__Information supplied__.
= Beginning of Section =

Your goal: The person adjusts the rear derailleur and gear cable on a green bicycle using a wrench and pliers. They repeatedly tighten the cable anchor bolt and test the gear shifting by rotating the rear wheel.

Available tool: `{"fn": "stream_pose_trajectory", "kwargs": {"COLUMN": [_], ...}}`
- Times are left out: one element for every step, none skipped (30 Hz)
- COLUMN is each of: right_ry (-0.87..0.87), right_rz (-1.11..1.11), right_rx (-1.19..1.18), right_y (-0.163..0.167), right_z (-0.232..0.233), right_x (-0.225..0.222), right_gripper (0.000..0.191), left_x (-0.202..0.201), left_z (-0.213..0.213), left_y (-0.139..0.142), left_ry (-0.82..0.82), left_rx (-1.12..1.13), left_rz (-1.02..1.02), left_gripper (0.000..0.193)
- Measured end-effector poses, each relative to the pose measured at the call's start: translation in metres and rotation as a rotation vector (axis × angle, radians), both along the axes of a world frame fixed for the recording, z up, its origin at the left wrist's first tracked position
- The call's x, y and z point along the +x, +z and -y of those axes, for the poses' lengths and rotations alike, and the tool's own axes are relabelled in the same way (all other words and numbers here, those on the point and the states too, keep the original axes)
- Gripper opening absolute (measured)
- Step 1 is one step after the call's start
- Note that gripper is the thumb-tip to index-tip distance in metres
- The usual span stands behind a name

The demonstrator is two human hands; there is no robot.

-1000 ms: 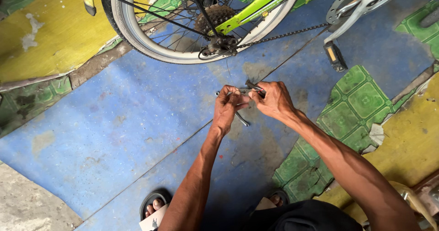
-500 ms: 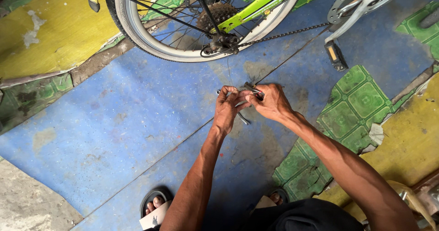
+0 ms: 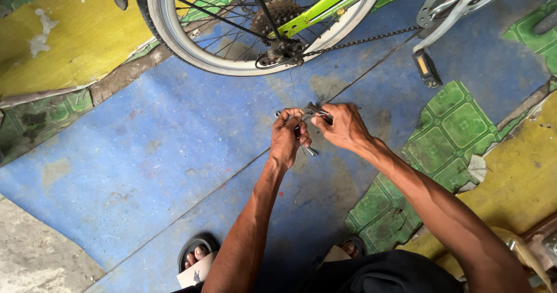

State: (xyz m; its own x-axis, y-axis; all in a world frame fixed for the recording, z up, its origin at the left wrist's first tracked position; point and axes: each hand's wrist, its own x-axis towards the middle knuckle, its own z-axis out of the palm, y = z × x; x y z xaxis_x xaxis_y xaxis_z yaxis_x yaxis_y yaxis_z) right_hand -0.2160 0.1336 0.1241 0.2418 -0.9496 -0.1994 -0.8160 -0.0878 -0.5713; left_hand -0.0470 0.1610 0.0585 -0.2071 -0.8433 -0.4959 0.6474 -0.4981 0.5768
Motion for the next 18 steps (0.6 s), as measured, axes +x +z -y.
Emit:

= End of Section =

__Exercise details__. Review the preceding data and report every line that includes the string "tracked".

__Result of the task__.
- Measured end-effector poses, each relative to the pose measured at the call's start: translation in metres and rotation as a rotation vector (axis × angle, radians), both along the axes of a world frame fixed for the recording, z up, its origin at the left wrist's first tracked position
State: (xyz m; its own x-axis, y-axis; all in a world frame fixed for the recording, z up, its origin at the left wrist's first tracked position; point and axes: each hand's wrist, its own x-axis towards the middle knuckle, its own z-axis out of the palm, y = z × x; x y z xaxis_x xaxis_y xaxis_z yaxis_x yaxis_y yaxis_z) right_hand -0.2160 0.1336 0.1241 0.2418 -0.9496 -0.1994 -0.8160 -0.0878 -0.5713; left_hand -0.0470 0.1610 0.0585 -0.2071 -0.8433 -0.4959 0.6474 -0.4981 0.5768

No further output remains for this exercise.